Please filter the listing for the string "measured" and copy each matching line.

=== DATA PROVIDED ===

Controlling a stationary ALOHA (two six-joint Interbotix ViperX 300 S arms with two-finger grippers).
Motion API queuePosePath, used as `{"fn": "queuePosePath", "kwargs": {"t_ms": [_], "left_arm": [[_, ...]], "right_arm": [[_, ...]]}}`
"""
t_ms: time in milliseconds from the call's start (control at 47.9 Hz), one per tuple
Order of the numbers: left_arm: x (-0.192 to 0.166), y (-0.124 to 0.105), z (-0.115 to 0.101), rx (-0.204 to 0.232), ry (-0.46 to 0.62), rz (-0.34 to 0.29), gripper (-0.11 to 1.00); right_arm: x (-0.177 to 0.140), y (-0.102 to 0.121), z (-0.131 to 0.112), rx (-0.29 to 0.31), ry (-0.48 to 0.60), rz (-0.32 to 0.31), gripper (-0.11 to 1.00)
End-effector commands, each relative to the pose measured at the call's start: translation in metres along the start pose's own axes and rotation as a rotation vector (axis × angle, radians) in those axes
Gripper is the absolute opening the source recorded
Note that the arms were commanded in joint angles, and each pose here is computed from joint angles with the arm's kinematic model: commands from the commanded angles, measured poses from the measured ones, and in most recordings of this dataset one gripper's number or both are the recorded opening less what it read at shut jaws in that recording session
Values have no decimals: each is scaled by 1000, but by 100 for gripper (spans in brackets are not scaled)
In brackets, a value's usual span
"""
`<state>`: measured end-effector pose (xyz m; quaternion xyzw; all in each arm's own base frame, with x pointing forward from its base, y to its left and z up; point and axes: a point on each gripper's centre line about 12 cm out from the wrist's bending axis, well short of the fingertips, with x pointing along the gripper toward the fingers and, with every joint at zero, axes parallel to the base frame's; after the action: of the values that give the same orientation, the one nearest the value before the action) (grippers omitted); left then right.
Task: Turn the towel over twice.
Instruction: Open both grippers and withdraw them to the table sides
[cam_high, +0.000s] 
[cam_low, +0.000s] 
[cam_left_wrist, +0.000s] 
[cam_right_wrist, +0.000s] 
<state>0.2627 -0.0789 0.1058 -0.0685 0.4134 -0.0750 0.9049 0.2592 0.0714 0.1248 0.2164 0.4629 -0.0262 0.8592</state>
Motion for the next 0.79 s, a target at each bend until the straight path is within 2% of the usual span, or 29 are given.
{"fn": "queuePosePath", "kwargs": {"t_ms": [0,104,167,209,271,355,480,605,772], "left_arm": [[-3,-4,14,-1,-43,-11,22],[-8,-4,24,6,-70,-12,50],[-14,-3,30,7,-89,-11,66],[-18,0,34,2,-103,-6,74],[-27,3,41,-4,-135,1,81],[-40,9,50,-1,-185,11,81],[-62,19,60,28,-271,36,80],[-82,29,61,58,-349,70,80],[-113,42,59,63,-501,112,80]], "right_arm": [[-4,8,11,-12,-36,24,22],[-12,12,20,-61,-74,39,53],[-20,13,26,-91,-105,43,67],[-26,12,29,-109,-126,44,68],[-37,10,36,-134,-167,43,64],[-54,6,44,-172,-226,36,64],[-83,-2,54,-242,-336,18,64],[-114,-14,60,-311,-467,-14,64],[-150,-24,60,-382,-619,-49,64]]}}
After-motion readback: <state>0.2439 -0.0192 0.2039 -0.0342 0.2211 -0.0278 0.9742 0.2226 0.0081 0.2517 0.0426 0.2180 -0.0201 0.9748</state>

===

## [EXPECTED ANSWER]
End-effector commands, each relative to the pose measured at the call's start: translation in metres along the start pose's own axes and rotation as a rotation vector (axis × angle, radians) in those axes
Note that the arms were commanded in joint angles, and each pose here is computed from joint angles with the arm's kinematic model: commands from the commanded angles, measured poses from the measured ones, and in most recordings of this dataset one gripper's number or both are the recorded opening less what it read at shut jaws in that recording session
`<state>`: measured end-effector pose (xyz m; quaternion xyzw; all in each arm's own base frame, with x pointing forward from its base, y to its left and z up; point and axes: a point on each gripper's centre line about 12 cm out from the wrist's bending axis, well short of the fingertips, with x pointing along the gripper toward the fingers and, with every joint at zero, axes parallel to the base frame's; after the action: of the values that give the same orientation, the one nearest the value before the action) (grippers omitted); left then right.

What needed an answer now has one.